Llega luego al resto de las articulaciones, que se obstinan en chirriar, primero levemente y luego sin complejos, en privado y en público, como ensayando para el concierto lamentable que se avecina.

Llega a la fluidez de pensamiento y habla. Y nos las arreglamos, entonces, como podemos, para disimular las elipsis, las lagunas, las digresiones sin vuelta atrás. Nos las componemos, en fin, para no tener nostalgia de cuando hablábamos seguido.

Llega a las sienes, a las raíces y al surco nasogeniano. Y un día intuyes, de refilón, en el espejo, a una señora que te recuerda lejanamente a ti y no la saludas porque si lo haces, estás reconociendo su existencia.

En esto de la mediana edad –permítanme el insufrible eufemismo– hay grupos, como en todo. El peor, a mi juicio, es el que sentencia con resignación y superioridad moral: «Es que en mis tiempos…»

Si estos tiempos no son los tuyos, impertinente, si la gente que los habita no es tu gente, apártate, enróscate en un sillón orejero o échale millo a las palomas, pero no incordies a quienes creemos que, mientras estamos vivas, este tiempo es el nuestro.

A pesar de que algún zangolotino nos llame boomers (siendo como somos la rumbosa generación X que estrenó la Democracia), aun sin acabar de entender dónde reside la gracia de los tiktokers y los youtubers, este tiempo es el nuestro y nos hemos ganado cada segundo.

Algunas enseñamos a nuestras madres que se podía ser rebelde y responsable al tiempo. Que estaba permitido no hacer la cena al marido y salir, en su lugar, con las amigas y el mundo seguía girando. Que te podían encantar los Hombres de Harrelson y Afrodita A y Sandokán y subirte maripositas por el estómago viendo a Candy Candy o a Michael Landon o a los dos a la vez y no significaba nada o significaba todo.

Luego, enseñamos a algunos jefes que no tenía maldita gracia que nos llamaran «niña» o «guapa» o nos preguntaran si pensábamos quedarnos embarazadas antes de cerrar el contrato.

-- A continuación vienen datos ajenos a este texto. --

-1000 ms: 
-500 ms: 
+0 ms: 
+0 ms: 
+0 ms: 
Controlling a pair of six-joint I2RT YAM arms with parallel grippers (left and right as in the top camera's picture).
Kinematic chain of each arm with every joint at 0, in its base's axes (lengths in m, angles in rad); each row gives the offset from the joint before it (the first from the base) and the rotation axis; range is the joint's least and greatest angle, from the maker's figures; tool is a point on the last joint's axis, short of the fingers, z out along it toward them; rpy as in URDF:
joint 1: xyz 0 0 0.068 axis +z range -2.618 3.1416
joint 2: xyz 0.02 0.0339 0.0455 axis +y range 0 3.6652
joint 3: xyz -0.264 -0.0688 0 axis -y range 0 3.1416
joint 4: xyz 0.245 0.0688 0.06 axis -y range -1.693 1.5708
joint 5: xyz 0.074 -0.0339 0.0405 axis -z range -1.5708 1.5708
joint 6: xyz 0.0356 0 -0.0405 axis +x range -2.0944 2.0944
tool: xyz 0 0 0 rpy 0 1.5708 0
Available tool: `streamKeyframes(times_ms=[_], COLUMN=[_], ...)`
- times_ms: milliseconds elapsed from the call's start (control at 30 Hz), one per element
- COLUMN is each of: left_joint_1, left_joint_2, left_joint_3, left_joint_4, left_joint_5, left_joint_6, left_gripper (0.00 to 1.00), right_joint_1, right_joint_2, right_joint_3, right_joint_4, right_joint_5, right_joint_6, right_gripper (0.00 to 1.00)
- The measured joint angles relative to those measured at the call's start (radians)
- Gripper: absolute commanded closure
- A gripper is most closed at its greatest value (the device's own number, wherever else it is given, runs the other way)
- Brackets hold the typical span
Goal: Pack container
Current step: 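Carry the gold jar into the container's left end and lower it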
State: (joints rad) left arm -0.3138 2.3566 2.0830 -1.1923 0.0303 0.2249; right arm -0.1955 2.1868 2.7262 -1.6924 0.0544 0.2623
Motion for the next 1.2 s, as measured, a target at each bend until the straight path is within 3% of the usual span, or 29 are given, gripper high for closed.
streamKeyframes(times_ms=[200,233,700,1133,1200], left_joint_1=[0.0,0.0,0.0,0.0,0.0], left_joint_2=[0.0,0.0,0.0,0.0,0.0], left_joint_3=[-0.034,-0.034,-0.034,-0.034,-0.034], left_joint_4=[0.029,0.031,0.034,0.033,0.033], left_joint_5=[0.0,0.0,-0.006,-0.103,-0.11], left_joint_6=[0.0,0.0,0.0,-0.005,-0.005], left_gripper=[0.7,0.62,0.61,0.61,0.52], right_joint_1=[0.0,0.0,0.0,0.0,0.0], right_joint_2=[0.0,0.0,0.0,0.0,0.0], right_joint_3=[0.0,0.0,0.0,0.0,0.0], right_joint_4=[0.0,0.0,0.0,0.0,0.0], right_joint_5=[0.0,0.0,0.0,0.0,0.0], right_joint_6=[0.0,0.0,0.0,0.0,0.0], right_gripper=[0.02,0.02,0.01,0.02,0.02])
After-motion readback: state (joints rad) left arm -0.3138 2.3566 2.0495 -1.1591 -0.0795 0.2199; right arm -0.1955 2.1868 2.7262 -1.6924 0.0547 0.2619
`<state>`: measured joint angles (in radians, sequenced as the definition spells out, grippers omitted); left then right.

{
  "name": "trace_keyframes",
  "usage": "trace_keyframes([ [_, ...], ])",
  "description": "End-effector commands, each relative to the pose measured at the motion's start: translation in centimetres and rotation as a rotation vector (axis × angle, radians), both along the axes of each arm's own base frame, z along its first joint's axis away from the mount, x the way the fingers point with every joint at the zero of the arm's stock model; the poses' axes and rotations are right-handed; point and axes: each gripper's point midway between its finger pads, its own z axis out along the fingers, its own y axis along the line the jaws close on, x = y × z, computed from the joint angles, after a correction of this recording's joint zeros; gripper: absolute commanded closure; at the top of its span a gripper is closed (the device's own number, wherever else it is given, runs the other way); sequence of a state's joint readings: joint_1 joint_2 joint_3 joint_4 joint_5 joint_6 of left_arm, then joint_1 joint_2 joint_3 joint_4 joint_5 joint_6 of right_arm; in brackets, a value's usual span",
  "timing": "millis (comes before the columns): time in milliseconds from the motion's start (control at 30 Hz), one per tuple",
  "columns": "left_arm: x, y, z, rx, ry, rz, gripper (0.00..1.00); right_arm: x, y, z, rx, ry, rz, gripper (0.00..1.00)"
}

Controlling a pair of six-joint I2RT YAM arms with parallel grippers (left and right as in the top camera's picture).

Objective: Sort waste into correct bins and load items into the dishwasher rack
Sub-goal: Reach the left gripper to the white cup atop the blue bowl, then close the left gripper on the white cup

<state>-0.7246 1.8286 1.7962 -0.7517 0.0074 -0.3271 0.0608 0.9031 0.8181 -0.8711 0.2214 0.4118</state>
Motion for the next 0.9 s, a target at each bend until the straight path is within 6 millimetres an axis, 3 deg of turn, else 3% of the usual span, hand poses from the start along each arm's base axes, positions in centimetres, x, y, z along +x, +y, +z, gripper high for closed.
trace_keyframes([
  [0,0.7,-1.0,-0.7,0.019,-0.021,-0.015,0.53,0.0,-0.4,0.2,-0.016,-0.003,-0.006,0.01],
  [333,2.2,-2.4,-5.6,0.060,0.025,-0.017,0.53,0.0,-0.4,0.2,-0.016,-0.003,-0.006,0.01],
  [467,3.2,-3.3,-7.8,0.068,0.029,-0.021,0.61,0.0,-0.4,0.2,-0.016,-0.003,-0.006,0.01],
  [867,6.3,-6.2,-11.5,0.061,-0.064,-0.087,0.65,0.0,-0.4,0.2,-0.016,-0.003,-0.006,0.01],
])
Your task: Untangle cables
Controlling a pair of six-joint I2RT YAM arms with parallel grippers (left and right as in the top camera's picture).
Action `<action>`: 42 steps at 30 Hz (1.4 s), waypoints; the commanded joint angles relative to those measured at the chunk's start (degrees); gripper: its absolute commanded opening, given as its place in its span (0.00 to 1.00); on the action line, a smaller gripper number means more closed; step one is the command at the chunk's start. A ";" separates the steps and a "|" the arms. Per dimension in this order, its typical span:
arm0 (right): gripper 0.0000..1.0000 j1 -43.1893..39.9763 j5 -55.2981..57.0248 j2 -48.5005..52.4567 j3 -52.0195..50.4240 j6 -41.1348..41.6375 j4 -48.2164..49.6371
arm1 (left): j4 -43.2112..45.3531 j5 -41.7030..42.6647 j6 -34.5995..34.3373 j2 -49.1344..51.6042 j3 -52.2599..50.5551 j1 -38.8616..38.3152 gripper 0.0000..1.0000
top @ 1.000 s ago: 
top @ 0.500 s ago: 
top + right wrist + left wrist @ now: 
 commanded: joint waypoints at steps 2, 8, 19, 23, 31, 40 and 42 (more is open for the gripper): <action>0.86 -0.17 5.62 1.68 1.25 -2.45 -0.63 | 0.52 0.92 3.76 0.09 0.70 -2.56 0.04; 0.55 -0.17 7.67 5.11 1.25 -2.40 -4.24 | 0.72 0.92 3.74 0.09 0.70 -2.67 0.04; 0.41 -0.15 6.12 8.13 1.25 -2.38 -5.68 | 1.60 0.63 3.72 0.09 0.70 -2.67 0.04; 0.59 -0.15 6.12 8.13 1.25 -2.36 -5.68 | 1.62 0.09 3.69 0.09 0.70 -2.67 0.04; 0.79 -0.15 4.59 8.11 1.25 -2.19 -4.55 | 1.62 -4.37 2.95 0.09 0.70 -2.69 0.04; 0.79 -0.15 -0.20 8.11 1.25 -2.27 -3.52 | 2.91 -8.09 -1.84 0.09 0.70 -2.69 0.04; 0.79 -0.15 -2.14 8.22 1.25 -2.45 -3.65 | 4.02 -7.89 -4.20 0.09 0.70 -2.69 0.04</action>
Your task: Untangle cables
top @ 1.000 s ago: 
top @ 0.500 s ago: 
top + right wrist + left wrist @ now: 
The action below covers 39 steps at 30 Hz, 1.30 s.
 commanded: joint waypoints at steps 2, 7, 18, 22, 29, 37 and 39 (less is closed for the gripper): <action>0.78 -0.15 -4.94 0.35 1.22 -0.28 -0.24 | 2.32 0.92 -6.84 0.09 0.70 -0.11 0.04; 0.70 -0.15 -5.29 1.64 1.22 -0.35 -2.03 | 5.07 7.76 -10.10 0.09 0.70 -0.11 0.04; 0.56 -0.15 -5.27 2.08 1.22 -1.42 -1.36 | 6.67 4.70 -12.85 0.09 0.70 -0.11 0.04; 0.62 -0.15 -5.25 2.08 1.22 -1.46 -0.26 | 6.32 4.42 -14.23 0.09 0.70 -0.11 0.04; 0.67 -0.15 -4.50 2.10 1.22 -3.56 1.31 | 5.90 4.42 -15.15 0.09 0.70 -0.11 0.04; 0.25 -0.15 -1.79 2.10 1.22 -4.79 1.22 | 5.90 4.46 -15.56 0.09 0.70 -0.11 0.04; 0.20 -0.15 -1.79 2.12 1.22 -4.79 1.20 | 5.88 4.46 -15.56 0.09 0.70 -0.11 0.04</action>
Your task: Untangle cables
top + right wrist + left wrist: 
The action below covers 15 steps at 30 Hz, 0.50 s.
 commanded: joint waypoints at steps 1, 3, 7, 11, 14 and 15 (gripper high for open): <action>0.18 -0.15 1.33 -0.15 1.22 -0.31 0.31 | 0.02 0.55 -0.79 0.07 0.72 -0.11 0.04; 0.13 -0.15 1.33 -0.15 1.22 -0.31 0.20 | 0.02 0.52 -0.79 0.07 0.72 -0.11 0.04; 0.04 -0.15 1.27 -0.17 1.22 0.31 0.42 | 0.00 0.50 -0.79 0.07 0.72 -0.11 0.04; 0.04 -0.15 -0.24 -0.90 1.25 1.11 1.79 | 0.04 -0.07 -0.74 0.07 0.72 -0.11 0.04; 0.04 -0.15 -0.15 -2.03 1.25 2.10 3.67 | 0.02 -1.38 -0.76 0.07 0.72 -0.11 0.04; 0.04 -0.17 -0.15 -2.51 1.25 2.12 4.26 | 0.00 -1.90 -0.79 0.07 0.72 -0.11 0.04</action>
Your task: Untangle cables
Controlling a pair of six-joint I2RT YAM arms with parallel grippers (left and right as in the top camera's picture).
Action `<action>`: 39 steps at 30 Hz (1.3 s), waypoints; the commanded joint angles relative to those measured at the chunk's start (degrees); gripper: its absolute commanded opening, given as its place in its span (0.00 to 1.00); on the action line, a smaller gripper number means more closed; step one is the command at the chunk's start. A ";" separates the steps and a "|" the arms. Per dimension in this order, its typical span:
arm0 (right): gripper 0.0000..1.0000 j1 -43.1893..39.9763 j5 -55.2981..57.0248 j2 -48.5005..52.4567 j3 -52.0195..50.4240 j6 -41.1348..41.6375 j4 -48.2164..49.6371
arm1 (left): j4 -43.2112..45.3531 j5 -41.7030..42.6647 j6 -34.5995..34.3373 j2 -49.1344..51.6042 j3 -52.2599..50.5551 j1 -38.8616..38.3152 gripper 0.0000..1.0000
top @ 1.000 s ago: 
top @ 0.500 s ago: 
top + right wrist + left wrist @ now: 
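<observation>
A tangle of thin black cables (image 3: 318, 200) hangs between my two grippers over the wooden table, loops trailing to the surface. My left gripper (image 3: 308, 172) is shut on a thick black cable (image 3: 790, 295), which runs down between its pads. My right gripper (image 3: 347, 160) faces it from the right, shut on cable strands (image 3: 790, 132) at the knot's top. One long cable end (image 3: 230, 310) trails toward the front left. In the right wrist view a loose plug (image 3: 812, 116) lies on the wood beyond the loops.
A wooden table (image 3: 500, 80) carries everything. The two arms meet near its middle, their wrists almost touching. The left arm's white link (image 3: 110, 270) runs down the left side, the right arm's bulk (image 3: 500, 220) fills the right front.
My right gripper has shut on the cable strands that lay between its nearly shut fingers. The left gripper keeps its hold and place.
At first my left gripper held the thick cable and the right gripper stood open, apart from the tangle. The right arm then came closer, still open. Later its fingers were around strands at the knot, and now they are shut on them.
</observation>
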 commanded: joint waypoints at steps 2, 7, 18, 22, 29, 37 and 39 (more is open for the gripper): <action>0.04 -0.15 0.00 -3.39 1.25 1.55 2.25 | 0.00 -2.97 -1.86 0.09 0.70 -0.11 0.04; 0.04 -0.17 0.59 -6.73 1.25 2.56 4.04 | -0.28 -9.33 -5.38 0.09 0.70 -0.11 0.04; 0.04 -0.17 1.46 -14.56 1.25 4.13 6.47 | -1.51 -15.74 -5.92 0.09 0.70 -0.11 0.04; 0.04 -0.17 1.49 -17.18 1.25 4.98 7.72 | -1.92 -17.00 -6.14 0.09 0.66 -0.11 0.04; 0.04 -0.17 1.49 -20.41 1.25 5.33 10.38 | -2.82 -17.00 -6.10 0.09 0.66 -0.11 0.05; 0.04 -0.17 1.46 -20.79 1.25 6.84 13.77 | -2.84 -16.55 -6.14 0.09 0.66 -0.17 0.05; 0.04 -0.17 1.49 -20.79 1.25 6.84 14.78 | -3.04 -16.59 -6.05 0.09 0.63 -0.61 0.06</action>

Elegimos sin culpa no ser madres. O serlo. Enseñamos a muchos de nuestros colegas a que los marrones se comparten. Y a los acosadores les hicimos saber que ya no más, que no estábamos solas.

Y todo eso estuvo bien.

Pero no me despisten, que yo vine aquí a contar lo que no está bien ahora. No está bien que los futbolistas de primera división (casi) puedan ser nuestros nietos. No está bien que, sin previo aviso, no veamos de cerca ni de lejos. No está bien que hayamos comprado la moto de la liberación sin revisar el contrato y meter nuestras cláusulas. Ni que demos o quitemos carnés de feminista. Ni que nos los den o nos los quiten. Ni que todos los días escuchemos opiniones no solicitadas sobre nuestro cuerpo, nuestra belleza perdida o nuestro estado de conservación.

No está bien. A ver si las que vienen –no es desafío, sino sincero deseo– logran cambiarlo.